The Swedish-based company has built up a significant profile across the European consumer payments landscape via its buy now, pay later (BNPL) products. 

Its customer base includes 18 million British customers, and Klarna believes its Open Banking offering has significant UK potential due to the five million people in the country who use the technology.

The company’s Open Banking feature functions by enabling consumers to link personal bank accounts to a Klarna account and subsequently share bank data. Klarna will then use this data to inform its money lending decisions.

Wilko Klaassen, VP of Open Banking at Klarna, said: “Open banking offers a huge opportunity for Klarna to reduce the cost of payments to society by cutting out the established card payment networks, and using up-to-date bank account data to make ever better lending decisions. 

“This new launch builds on the success we have seen in 10 countries across Europe and will give UK open banking a major boost.”
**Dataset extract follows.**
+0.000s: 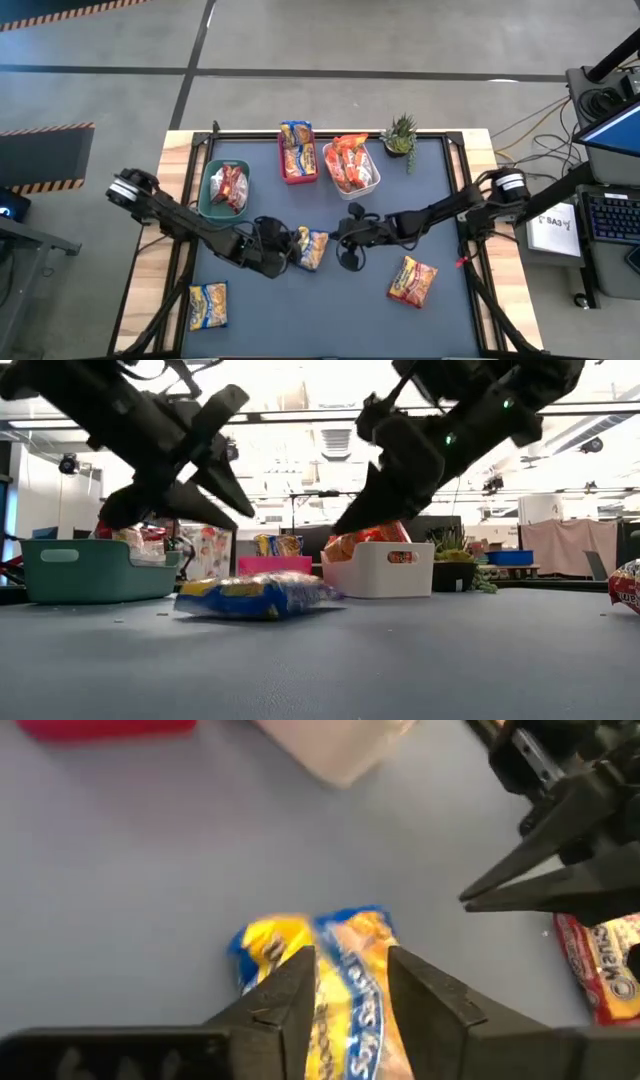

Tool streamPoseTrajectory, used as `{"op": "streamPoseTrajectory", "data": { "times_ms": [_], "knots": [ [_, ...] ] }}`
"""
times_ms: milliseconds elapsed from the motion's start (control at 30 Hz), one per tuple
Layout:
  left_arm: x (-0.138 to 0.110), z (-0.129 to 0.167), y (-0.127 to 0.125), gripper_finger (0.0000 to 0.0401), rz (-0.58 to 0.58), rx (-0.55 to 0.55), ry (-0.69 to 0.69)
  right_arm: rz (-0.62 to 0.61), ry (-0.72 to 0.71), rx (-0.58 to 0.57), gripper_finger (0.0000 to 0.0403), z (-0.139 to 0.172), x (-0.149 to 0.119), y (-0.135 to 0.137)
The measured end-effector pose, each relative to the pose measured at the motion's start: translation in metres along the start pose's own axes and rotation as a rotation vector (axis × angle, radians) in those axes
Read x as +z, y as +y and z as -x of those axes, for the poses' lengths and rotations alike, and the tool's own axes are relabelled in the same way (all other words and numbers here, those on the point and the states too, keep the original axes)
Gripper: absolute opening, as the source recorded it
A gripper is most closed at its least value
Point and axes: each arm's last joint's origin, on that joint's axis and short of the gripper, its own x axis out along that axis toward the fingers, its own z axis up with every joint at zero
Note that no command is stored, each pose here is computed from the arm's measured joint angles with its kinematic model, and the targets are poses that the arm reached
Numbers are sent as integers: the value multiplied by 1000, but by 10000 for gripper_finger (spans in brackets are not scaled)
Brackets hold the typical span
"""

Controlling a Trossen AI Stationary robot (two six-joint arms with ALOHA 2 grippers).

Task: Sort Maruchan noodles
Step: Put the right blue noodle pack into the red bin

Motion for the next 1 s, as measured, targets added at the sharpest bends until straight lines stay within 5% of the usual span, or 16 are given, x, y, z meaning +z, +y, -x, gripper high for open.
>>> {"op": "streamPoseTrajectory", "data": {
  "times_ms": [133, 367, 600, 1000],
  "knots": [
    [12, 5, -2, 74, -53, -17, -25, -3, -27, -25, 9, 12, 4, -3],
    [11, 2, 2, 49, -73, -23, 164, -34, -33, 15, 9, 7, -4, -2],
    [10, 2, 5, 113, -97, -8, 184, -56, -93, 40, 9, -31, -26, -1],
    [0, -5, 10, 219, -37, 29, 228, -54, 16, -6, 9, -70, -64, -5]
  ]
}}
Although this marks the launch of its UK Open Banking offering, Klarna has been making extensive use of the practice in other markets, having launched settlements for its Pay Now instant programme option. It has further plans to launch Pay in 30 and Pay in 3 later this year.

Open Banking has accelerated in use in the UK and its potential has been noted by a range of stakeholders including customers, fintechs, the traditional banking sector, the government, and other political actors.
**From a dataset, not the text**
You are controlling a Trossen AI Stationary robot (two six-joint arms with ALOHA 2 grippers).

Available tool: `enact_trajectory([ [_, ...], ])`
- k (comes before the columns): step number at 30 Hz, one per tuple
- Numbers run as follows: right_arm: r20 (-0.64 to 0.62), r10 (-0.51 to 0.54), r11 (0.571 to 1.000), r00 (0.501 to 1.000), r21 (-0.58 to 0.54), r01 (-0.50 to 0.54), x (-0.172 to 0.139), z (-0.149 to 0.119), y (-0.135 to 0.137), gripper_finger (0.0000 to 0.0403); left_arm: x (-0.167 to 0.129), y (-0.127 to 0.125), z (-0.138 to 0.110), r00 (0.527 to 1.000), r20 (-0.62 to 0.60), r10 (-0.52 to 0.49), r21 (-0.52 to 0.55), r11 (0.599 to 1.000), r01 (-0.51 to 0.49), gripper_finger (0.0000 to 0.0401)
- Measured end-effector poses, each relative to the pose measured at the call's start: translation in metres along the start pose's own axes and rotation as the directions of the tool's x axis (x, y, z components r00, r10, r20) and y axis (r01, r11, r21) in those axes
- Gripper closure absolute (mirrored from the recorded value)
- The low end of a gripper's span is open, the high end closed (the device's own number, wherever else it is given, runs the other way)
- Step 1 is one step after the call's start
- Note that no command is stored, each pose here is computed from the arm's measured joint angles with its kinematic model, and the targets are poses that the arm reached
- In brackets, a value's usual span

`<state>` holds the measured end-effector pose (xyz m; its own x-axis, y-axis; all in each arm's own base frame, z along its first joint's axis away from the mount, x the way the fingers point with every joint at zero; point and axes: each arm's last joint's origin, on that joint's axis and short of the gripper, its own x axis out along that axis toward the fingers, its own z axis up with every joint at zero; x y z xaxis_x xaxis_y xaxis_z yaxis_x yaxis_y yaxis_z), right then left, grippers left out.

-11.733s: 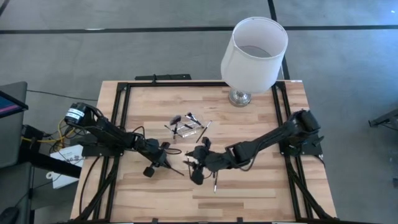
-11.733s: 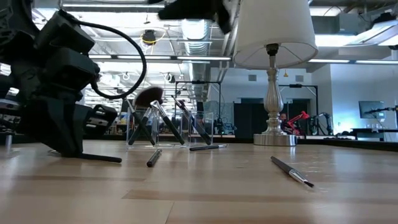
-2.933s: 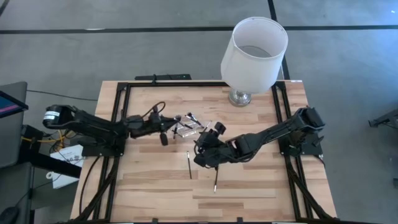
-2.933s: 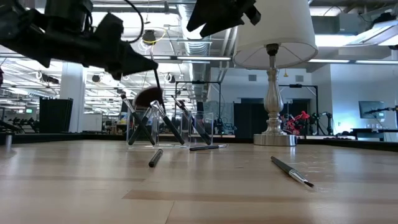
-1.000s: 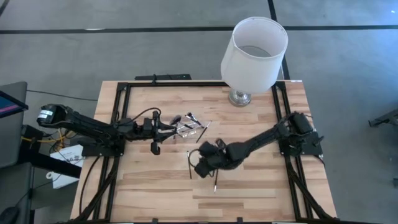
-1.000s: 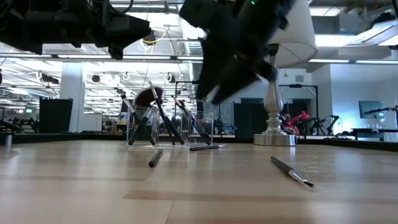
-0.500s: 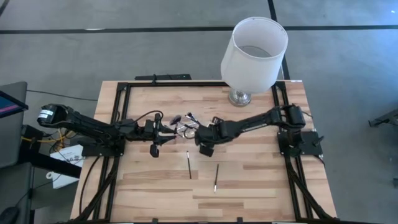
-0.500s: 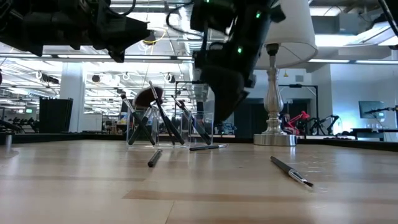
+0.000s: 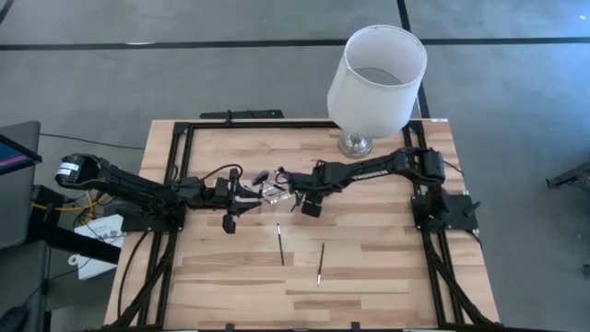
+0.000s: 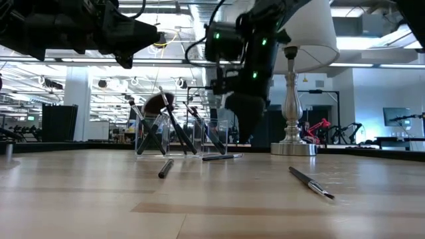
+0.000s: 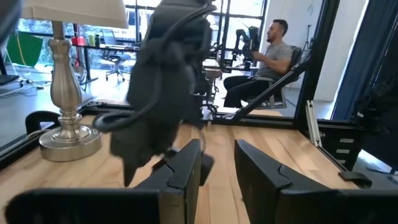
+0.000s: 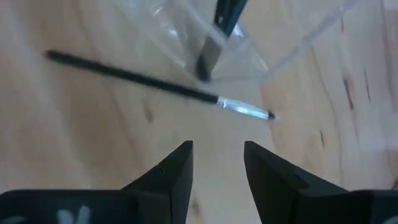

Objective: Put items in baskets/containers
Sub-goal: Put the foundation brush into the left transparent organizer

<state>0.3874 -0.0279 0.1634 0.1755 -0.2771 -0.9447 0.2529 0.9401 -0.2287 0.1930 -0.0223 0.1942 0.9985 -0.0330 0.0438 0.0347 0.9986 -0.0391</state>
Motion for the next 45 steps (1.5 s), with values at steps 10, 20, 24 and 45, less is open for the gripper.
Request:
enact_trajectory([
  [10, 0.009, -0.038, 0.989, 0.999, -0.145, 0.039, 0.016, 0.005, -0.006, 0.0302, -0.001, -0.004, -0.001, 1.0, -0.008, -0.023, 0.001, 1.0, 0.023, 0.0306],
  [20, -0.028, 0.019, 0.982, 0.999, -0.186, -0.024, 0.029, 0.005, -0.019, 0.0256, -0.002, -0.004, -0.002, 1.0, -0.014, -0.021, 0.004, 1.0, 0.021, 0.0306],
  [24, -0.004, 0.031, 0.964, 1.0, -0.266, -0.031, 0.029, 0.008, -0.02, 0.0235, -0.002, -0.004, -0.002, 1.0, -0.014, -0.021, 0.004, 1.0, 0.021, 0.0306],
  [45, -0.017, 0.241, 0.896, 0.97, -0.379, -0.23, 0.03, 0.008, -0.033, 0.0218, -0.002, -0.004, -0.002, 1.0, -0.014, -0.02, 0.024, 1.0, 0.02, 0.0306],
])
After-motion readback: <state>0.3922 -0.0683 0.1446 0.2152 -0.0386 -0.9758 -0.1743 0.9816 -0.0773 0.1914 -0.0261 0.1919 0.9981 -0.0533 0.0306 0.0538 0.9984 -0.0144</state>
Notably, the Crown Commercial Service’s (CCS) Dynamic Purchasing System (DPS) for Open Banking services has seen engagement with a range of financial firms. NatWest – which has been praising the benefits of Open Banking lately – became the first bank to join the DPS last month.

However, the government-commissioned Future of Payments Review, chaired by former Nationwide Chief Executive Joe Garner, outlined an urgent need for updates to the UK’s regulatory framework on Open Banking.